Overall, EP4 was a less abundant transcript than EP2 across regions and estrous cycle stages in the horse oviduct. Immunolabeling for EP4 was also present in epithelial cells, vascular endothelium, smooth muscle and serosa of the horse oviduct but appeared considerably less than EP2. Expression of EP4 in the oviductal mucosa appeared slightly greater in the apical portion of ciliated epithelial cells with distinct EP4 gene expression noted in single cells localized within the oviductal epithelium. These isolated cells with distinct labeling for EP4 may represent lymphocytes (Brinsko and Ball, 2006) because PGE2/EP4 signaling have been associated with differentiation and expansion of T lymphocytes (Sakata et al., 2010).

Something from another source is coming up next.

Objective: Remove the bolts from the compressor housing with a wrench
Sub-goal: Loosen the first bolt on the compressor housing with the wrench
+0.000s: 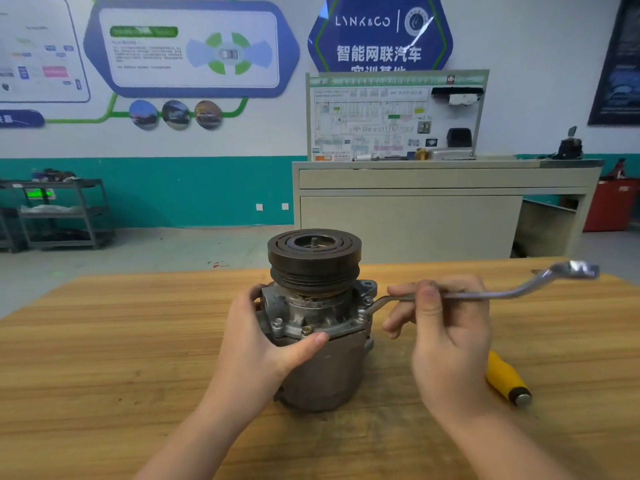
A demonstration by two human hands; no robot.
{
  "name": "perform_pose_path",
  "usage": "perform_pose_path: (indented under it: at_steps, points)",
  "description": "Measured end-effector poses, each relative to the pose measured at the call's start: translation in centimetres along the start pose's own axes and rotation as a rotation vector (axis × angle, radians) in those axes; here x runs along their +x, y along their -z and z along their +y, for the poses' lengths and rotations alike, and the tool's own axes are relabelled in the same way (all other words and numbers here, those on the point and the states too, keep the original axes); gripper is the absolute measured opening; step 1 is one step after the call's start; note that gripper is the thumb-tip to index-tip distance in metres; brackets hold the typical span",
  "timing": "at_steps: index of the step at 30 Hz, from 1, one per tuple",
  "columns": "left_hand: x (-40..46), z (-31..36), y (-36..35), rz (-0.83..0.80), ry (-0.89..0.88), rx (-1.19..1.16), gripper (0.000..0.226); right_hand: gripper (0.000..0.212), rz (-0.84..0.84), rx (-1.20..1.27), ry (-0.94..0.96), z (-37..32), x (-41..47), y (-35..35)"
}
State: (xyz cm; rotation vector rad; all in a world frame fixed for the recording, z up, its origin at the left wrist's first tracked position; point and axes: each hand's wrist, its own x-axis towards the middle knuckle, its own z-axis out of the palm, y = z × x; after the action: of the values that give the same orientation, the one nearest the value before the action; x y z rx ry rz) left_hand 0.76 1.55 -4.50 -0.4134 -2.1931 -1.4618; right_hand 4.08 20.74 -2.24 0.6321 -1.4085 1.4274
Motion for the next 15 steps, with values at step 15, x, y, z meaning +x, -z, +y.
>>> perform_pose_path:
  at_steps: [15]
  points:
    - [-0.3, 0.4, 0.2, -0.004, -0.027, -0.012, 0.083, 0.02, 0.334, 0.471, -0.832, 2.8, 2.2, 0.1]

The widespread expression of EP2 and EP4 receptor genes in the horse oviduct imply that PGE2 has diverse effects on oviductal function in the horse. Expression of the EP4 receptor in oviductal mucosa suggests that PGE2 may have a role in regulation of ciliary activity as noted in the oviduct of rabbits and hamsters (Hermoso et al., 2001, Verdugo et al., 1980). Similarly, expression of the EP2 and EP4 receptor in circular smooth muscle of the oviduct suggests that these receptors may affect relaxation of the isthmic oviduct and thereby facilitate embryo transit secondary to embryonic secretion of PGE2. As noted earlier PGE2 affects gamete and early embryo transit in several species (Ortega-Moreno, 1995, Viggiano et al., 1992). In horses, embryonic secretion of PGE2 at Day 5 post-ovulation appears to regulate oviductal passage of the embryo into the uterus (Weber et al., 1991a, Weber et al., 1991b) apparently through relaxation of circular smooth muscle in the isthmic oviduct (Weber et al., 1995). Prostaglandin E2 binds specifically to the horse oviduct although there was no difference in binding between days 2 and 5 post-ovulation. There was greater PGE2 binding to the ampullar versus the isthmic oviduct (Weber et al., 1992), possibly reflecting the relatively larger contribution of the mucosa within the ampullar portion of the oviduct and the relatively greater expression of EP2 and EP4 in the ampulla.
Conclusions The current study does not address functional correlates for expression of EP2 and EP4 genes in the horse oviduct. Based on the data presented, there was no apparent differential regulation of expression of these PGE2 receptor genes across estrous cycle stage and in fact, gene expression was similar in tissues collected from prepubertal mares. Prostaglandin E2 has a wide variety of functions which have been identified. In the present study, localization of the EP2 and EP4 receptors to secretory epithelial cells, ciliated epithelial cells, putative lymphocytes, smooth muscle, and vascular endothelium suggest that PGE2 may have a wide variety of effects in the horse oviduct. The effects may include modulation of epithelial secretion, ciliary beat, muscular relaxation, immunomodulation and vasodilation. Future studies will be required to characterize these effects as well as how they are modulated through the EP2 and EP4 receptors.